##### Entries provided #####

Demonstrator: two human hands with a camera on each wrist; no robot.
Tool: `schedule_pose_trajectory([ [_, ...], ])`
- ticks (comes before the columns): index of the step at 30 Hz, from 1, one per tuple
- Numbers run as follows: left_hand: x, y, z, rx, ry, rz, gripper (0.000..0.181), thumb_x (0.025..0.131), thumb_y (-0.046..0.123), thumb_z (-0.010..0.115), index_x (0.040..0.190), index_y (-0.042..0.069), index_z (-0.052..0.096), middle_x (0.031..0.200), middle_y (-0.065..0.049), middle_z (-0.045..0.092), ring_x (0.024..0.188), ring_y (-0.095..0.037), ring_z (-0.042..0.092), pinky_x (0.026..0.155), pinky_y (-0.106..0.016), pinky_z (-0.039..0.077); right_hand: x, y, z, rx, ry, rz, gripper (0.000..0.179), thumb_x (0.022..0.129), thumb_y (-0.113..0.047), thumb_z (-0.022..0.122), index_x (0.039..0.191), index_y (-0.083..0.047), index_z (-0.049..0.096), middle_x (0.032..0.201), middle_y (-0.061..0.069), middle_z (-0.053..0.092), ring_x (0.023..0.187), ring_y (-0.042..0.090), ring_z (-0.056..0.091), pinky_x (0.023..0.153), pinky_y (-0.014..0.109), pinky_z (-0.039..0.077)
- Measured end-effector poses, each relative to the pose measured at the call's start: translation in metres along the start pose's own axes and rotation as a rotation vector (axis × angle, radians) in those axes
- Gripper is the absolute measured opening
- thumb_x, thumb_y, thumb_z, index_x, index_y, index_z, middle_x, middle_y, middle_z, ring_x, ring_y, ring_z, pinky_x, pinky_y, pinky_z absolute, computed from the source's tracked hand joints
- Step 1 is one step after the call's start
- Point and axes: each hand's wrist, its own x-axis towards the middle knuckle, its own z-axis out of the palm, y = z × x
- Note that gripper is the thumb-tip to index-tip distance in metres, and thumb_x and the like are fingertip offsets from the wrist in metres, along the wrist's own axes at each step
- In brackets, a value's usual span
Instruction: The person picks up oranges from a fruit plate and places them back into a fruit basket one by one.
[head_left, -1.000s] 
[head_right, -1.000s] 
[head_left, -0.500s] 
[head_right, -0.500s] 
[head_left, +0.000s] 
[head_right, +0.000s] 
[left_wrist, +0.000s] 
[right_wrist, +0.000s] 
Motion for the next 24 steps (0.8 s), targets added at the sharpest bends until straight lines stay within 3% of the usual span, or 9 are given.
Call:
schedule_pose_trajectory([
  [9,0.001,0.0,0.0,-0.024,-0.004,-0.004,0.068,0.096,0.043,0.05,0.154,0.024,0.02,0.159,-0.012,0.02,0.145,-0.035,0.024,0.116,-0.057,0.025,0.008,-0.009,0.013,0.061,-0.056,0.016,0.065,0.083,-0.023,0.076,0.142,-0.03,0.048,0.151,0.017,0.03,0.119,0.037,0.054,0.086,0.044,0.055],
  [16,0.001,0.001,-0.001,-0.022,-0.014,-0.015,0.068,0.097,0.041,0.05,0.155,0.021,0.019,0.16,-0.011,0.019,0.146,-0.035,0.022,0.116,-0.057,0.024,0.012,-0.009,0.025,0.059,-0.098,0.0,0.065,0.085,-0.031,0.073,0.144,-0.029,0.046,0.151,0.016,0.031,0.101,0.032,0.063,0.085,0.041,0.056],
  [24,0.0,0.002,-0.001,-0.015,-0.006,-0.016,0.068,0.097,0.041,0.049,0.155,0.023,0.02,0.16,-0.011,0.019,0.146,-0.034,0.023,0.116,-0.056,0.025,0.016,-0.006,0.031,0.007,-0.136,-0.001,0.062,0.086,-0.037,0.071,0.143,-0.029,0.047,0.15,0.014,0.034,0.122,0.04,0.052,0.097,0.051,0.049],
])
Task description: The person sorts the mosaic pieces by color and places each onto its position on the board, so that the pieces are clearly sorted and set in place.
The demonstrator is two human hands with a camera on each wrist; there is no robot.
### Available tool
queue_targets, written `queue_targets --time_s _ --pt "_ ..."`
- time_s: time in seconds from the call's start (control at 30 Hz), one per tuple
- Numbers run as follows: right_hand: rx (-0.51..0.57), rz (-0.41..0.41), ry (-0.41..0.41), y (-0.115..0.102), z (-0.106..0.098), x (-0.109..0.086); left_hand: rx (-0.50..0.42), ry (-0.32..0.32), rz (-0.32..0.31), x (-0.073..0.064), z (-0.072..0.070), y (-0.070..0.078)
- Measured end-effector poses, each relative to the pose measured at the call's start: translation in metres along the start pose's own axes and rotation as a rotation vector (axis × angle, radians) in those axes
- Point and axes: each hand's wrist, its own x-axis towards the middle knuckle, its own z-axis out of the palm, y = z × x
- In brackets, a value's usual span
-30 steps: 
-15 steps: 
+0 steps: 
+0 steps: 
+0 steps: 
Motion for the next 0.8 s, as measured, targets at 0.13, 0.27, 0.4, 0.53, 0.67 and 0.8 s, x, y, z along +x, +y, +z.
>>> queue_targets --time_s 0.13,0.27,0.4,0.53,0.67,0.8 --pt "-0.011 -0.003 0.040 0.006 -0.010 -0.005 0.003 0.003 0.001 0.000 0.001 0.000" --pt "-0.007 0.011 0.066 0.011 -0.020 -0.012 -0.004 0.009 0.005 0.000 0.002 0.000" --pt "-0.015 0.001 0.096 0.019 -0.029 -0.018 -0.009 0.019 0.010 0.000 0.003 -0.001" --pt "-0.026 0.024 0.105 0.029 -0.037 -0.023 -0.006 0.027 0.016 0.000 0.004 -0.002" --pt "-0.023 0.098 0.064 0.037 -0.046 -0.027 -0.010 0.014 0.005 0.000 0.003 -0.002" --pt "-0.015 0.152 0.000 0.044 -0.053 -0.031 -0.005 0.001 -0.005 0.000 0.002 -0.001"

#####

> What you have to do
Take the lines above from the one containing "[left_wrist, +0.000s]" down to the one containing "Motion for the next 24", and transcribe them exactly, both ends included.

> Response area
[left_wrist, +0.000s] 
[right_wrist, +0.000s] 
Motion for the next 24 steps (0.8 s), targets added at the sharpest bends until straight lines stay within 3% of the usual span, or 9 are given.

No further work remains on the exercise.